Survival and transport of fecal pathogens in grazed watershed
Livestock management in grazed watersheds: A review of practices that protect water quality , 1996
Livestock grazing is a major land use in the western United States that can impact water quality (Moore et al. 1979). The majority of the land in the western United States is classified as rangeland. Rangelands are generally suited for grazing, wildlife habitat, recreation, aesthetics, and for providing water. Grazing livestock on public and private rangeland can be compatible with other uses of the land and contributes to the success of the ranching industry. However, if cattle are not managed properly they can have adverse impacts on water quality. Potential hazards of pathogenic organisms and nutrient contamination exist when cattle concentrate near streams.
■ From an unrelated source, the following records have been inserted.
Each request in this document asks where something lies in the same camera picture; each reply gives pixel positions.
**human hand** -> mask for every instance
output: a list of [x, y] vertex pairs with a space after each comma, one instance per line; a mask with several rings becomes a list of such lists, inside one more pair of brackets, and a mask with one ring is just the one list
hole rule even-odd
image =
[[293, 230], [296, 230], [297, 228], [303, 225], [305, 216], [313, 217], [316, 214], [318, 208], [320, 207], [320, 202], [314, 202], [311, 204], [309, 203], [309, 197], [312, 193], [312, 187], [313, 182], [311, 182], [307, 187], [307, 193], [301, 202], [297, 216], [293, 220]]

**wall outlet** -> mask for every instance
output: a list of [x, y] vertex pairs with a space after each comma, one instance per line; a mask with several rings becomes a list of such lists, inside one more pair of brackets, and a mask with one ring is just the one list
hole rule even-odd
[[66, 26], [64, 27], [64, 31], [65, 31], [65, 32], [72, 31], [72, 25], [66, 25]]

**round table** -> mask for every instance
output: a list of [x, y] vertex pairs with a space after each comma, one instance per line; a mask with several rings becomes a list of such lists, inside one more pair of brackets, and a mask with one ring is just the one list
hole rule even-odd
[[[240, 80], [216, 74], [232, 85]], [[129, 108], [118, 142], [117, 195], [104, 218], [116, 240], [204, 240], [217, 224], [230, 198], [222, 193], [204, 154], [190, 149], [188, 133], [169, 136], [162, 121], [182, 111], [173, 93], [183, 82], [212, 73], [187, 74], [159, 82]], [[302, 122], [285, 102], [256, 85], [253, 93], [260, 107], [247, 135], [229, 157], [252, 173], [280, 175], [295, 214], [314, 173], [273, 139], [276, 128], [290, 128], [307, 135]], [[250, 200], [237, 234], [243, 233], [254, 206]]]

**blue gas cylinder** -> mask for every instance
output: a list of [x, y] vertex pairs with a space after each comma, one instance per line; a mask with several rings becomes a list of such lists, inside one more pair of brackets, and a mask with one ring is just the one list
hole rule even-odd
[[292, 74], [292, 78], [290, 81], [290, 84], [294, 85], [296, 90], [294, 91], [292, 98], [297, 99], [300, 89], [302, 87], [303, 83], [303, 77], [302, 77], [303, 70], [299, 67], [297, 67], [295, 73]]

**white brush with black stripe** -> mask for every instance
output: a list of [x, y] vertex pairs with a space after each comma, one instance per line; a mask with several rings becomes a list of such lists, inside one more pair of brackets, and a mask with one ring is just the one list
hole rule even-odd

Grazing induced pathogen and nutrient pollution depends on the amount of feces deposited, fecal distribution on the landscape, overland flow, and proximity to a water body. Proper grazing management, especially livestock distribution, can help maintain water quality. In this review, we will concentrate on pathogen pollution associated with fecal deposition by livestock. We will not focus on nutrients except where nutrient levels are reported along with pathogens. Others have reviewed nutrients as a nonpoint source pollutant (Sweeten and Reddell 1978, Green and Kauffman 1989, Wolf 1992). Many of the practices used to reduced pathogen pollution in grazed watersheds are also recommended for reducing nutrient loading.